Василь смял огрызок папиросы о спичечный коробок.
Затормозил.
– Ты ж тут поглядывай, – Торбиха показала на узелково-чемоданное всхолмье, что размахнулось по всему проходу. – А я на секундочку… Отнесу бабе новостёху.
Скупо, с осторожностью, притворила за собой автобусную дверь, дёрнула к себе – твёрдо, крепостно закрыла! – и валко заколыхалась к Голованихе.
Трудно пропихнулась в узь калитки. Увидала за голыми, как пальцы, деревьями старуху. Шумнула:
– Бабо!
На чужой голос припали к окнам лица и в Ивановом, и в Петровом домах. Поставила Торбиха всех на уши. Ну-ка, ну-ка, с чем это ломит Торбиха, разряженная, как кукушка?
Всё в крайнем любопытстве встречало, провожало Торбиху в глушь двора.
Только милолицая Маричка одна постреливала в обратную сторону. К улице.
Лишь конец автобуса ей видать; не отлепляя лица от стекла, она в беспокойстве то вытянется с цыпочек в нитку, то сожмётся, выискивая нетерпеливыми глазами Василька.
– Да не вертись ты шилом! – ворчит на племянницу Петро, что скалой навис над ней во всё окно.
Маричка выжидательно притихает, словно мышь на крупах. Потом тихомолком клонится-таки к краю окна.
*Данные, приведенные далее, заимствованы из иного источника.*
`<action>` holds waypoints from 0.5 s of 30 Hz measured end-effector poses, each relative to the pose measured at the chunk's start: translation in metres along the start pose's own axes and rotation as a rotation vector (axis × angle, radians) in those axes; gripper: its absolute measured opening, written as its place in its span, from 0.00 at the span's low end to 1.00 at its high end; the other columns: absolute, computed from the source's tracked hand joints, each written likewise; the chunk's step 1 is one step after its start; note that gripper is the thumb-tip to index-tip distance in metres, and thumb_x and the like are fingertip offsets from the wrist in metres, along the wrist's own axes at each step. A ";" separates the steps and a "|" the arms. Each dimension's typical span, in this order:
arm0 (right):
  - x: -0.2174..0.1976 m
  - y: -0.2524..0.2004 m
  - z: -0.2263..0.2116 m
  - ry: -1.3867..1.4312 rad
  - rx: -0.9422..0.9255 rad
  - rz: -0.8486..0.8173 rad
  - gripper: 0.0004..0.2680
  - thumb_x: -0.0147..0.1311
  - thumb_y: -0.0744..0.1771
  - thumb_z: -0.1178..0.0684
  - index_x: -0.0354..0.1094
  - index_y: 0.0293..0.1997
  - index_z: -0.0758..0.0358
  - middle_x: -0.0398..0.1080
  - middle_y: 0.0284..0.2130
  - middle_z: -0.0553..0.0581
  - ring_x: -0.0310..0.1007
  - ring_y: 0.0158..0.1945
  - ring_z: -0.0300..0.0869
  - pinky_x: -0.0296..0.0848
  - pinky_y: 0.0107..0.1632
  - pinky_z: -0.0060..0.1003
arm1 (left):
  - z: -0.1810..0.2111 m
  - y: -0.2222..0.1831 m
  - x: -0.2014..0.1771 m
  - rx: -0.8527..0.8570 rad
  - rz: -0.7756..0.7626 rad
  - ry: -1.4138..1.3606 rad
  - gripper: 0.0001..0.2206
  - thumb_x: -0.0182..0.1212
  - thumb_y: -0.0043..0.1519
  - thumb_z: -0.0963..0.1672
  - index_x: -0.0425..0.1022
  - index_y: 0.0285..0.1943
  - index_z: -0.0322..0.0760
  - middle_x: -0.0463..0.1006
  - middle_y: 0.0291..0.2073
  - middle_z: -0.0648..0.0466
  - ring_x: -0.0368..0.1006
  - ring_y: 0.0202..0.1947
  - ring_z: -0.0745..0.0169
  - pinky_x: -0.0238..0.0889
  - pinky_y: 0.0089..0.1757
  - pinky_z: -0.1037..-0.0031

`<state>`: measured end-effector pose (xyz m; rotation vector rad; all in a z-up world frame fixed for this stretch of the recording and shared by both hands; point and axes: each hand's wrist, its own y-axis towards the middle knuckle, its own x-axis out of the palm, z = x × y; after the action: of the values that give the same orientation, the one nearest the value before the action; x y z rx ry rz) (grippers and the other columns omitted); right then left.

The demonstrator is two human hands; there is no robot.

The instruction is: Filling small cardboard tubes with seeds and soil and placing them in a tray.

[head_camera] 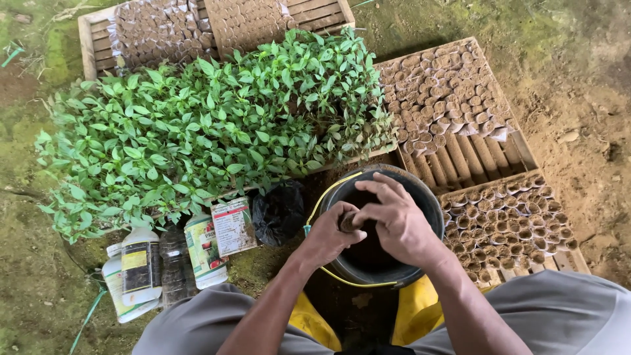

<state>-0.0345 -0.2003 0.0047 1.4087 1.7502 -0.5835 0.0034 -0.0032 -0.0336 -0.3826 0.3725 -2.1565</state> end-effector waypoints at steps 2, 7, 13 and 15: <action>0.000 -0.002 -0.007 -0.089 -0.025 -0.012 0.17 0.48 0.58 0.64 0.78 0.37 0.40 0.64 0.63 0.51 0.53 0.72 0.59 0.59 0.66 0.56 | 0.001 0.000 0.001 0.010 0.014 0.036 0.17 0.71 0.53 0.39 0.74 0.50 0.35 0.73 0.26 0.52 0.74 0.23 0.64 0.73 0.30 0.74; 0.008 -0.002 -0.018 -0.248 0.066 -0.096 0.18 0.46 0.61 0.62 0.76 0.48 0.41 0.59 0.66 0.52 0.47 0.74 0.60 0.52 0.69 0.61 | -0.009 0.002 0.005 -0.006 0.050 0.054 0.17 0.69 0.53 0.39 0.73 0.51 0.36 0.72 0.26 0.54 0.74 0.23 0.66 0.72 0.30 0.75; 0.009 -0.001 -0.023 -0.341 0.114 -0.100 0.18 0.47 0.62 0.61 0.74 0.49 0.37 0.55 0.68 0.51 0.44 0.75 0.59 0.51 0.70 0.60 | 0.008 -0.004 0.008 0.015 0.055 0.028 0.14 0.67 0.55 0.38 0.73 0.49 0.33 0.70 0.25 0.54 0.74 0.23 0.65 0.70 0.31 0.74; 0.012 -0.001 -0.021 -0.322 0.118 -0.112 0.18 0.46 0.62 0.61 0.74 0.49 0.37 0.55 0.69 0.51 0.44 0.76 0.59 0.51 0.70 0.60 | 0.010 -0.006 0.008 0.010 0.056 0.034 0.15 0.67 0.54 0.37 0.73 0.50 0.33 0.70 0.25 0.54 0.73 0.22 0.65 0.70 0.31 0.74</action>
<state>-0.0421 -0.1770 0.0069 1.2208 1.5618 -0.9333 -0.0015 -0.0080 -0.0211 -0.3272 0.3871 -2.1116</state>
Да как ни выворачивай глаза, дальше автобусова хвоста ничегошеньки не видать.
Непонятной тревогой занялось, захлестнулось сердечушко, зашуршали по стеклине ресницы, смаргивая обиду.
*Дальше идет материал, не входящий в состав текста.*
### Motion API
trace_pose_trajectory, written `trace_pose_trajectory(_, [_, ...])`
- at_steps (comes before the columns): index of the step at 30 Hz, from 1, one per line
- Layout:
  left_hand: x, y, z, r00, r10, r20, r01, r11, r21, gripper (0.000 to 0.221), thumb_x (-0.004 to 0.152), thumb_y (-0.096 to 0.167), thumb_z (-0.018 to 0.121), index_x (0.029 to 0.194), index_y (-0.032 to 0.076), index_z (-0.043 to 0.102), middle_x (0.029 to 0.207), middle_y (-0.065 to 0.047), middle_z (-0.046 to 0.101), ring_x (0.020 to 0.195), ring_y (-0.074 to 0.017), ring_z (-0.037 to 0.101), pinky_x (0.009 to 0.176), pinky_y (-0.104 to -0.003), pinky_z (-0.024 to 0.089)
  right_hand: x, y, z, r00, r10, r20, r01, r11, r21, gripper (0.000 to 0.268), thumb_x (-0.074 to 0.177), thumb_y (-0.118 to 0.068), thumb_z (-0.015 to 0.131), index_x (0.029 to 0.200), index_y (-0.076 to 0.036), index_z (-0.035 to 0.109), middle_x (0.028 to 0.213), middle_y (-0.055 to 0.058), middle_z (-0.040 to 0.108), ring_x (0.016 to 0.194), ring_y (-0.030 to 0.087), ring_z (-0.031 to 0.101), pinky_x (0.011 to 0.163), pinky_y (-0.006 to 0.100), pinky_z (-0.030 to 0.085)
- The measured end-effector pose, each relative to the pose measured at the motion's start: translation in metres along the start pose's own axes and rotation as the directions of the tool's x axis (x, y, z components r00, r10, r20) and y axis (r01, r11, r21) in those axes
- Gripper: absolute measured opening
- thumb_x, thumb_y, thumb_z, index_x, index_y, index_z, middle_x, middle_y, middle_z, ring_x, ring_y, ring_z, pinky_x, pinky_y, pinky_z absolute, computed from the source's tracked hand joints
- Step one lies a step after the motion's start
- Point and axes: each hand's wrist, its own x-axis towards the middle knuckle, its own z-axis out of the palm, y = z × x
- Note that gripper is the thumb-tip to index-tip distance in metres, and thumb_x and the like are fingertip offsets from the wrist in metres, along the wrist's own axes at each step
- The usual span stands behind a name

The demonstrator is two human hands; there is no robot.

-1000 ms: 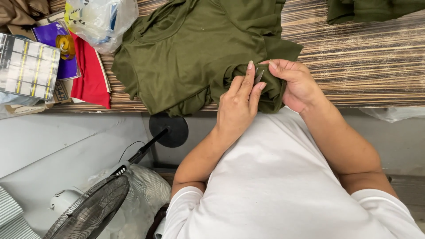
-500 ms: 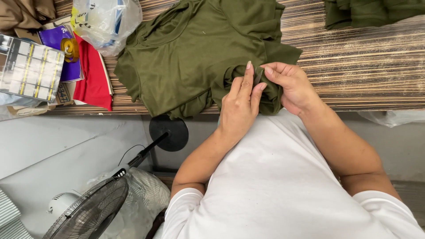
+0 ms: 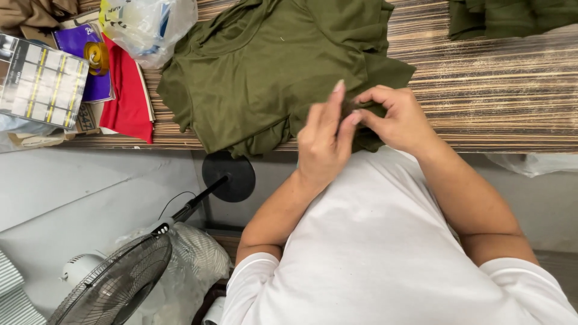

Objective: Trimming loose threads from green shirts using a thread snip tool.

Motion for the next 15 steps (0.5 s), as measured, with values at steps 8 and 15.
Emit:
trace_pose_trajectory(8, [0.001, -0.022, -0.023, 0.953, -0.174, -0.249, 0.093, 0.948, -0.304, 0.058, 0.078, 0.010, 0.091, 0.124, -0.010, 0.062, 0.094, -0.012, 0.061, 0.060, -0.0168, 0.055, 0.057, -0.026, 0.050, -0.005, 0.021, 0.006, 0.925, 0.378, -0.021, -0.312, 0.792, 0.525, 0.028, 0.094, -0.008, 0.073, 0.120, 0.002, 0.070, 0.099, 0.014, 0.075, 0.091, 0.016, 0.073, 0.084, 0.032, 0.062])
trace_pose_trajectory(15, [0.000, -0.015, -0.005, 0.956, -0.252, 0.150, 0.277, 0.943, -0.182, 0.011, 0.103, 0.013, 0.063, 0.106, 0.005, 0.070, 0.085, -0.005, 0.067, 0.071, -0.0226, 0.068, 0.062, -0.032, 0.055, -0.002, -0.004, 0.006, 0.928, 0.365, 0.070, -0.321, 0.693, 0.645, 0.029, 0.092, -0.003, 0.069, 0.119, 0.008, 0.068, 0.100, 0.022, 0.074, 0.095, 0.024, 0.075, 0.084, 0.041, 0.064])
«Сда-ай капелюшку… Покажись, святой чё-о-ортушка тебя бей!» – молила про себя Маричка, и её щека улыбчивым розовым кружком разлилась по стеклу.
Вроде доплескались до Василькова сердца её молитвы, подался он назад.
Вот уже на видах. Лыбится шире Масленицы.
Зацвела Маричка.
Тихонько приставила палец себе к груди, летуче глянула в спину Торбихе, наставила на неё, будто целилась, палец, потом на Василя. Мол, к кому идти? К ней? К тебе?
Василько распахнул руки. Что за вопросы!
Забухал в грудь пудовыми оковалками. Конечно же, ко мне! Ко мне!
Свежее просторное лицо радостно-отчаянно разошлось в сочной легкокрылой улыбке.
Лечу, Василько! Лечу!
Маричка тишком отлепилась от стекла, так же тихонько стала разгибаться, боясь потревожить дядю. Обернулась – прыснула в кулак.
Чего ж осторожничать? В доме ни души!
Даже не заметила, как и дядя, и отец, и мать убрели за Торбихой.
Стрелой прошила Маричка к автобусу.
Встречно приоткрылась дверца, приняла её и тут же шалый поцелуй опалил ей душу.
– Бабо Аня! – загремела Торбиха, краем глаза победно наблюдая, как и из того, и из того дома к ней ручейками тёк народ. – Что ж ты там возюкаешься в земле? Иди-но послухай, шо тебе сама Торбиха скаже! Бачила ж я твого пар-р-разита!
Старуха плетьми сронила руки, качнулась и вряд ли удержалась бы на ногах, не окажись на ту минуту подле сарая; к стене и припала плечом.
Иван и Петро – каждый уже поспешал впереди своего семейства, что вытянулись в две цепочки, цепочки уже смыкались в клин, – кинулись к матери, поддержали; услужливая из невесток метнулась в сарай, выкатилась в тот же миг с садовой лавкой.